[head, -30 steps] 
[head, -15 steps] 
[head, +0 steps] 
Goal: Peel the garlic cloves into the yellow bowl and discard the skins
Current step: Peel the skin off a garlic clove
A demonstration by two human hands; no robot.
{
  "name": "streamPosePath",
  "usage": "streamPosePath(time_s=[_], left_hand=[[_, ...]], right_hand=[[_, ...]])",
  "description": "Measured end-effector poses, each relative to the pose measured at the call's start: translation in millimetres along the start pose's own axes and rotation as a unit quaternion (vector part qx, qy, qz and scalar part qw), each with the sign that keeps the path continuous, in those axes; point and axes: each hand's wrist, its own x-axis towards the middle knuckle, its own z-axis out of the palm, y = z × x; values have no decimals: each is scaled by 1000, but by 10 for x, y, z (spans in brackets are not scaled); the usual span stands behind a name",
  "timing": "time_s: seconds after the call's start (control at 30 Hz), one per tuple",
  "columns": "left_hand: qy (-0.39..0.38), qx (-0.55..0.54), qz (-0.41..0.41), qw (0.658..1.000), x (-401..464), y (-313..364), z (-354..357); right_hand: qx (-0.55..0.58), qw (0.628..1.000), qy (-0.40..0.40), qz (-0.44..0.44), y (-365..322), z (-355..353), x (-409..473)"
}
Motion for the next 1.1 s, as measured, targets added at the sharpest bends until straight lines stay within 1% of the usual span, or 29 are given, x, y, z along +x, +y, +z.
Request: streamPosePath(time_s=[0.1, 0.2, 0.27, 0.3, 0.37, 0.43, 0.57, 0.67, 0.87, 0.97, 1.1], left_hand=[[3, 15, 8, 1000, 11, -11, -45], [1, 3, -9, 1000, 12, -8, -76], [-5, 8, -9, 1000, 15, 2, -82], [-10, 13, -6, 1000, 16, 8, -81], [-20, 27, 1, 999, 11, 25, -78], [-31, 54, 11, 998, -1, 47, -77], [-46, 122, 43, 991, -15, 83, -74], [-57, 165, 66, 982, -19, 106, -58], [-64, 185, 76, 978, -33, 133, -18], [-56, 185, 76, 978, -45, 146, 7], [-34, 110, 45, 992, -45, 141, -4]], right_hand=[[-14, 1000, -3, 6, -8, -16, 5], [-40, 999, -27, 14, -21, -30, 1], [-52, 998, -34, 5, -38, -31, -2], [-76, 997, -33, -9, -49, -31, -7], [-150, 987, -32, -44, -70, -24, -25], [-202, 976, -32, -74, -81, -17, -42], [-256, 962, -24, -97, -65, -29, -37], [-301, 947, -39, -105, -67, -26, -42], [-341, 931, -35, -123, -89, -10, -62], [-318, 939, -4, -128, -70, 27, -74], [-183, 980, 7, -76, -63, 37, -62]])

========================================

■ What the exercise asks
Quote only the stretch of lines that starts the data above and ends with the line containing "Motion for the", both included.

■ Your response
[head, -30 steps] 
[head, -15 steps] 
[head, +0 steps] 
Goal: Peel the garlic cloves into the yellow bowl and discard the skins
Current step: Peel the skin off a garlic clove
A demonstration by two human hands; no robot.
{
  "name": "streamPosePath",
  "usage": "streamPosePath(time_s=[_], left_hand=[[_, ...]], right_hand=[[_, ...]])",
  "description": "Measured end-effector poses, each relative to the pose measured at the call's start: translation in millimetres along the start pose's own axes and rotation as a unit quaternion (vector part qx, qy, qz and scalar part qw), each with the sign that keeps the path continuous, in those axes; point and axes: each hand's wrist, its own x-axis towards the middle knuckle, its own z-axis out of the palm, y = z × x; values have no decimals: each is scaled by 1000, but by 10 for x, y, z (spans in brackets are not scaled); the usual span stands behind a name",
  "timing": "time_s: seconds after the call's start (control at 30 Hz), one per tuple",
  "columns": "left_hand: qy (-0.39..0.38), qx (-0.55..0.54), qz (-0.41..0.41), qw (0.658..1.000), x (-401..464), y (-313..364), z (-354..357); right_hand: qx (-0.55..0.58), qw (0.628..1.000), qy (-0.40..0.40), qz (-0.44..0.44), y (-365..322), z (-355..353), x (-409..473)"
}
Motion for the next 1.1 s, as measured, targets added at the sharpest bends until straight lines stay within 1% of the usual span, or 29 are given, x, y, z along +x, +y, +z.

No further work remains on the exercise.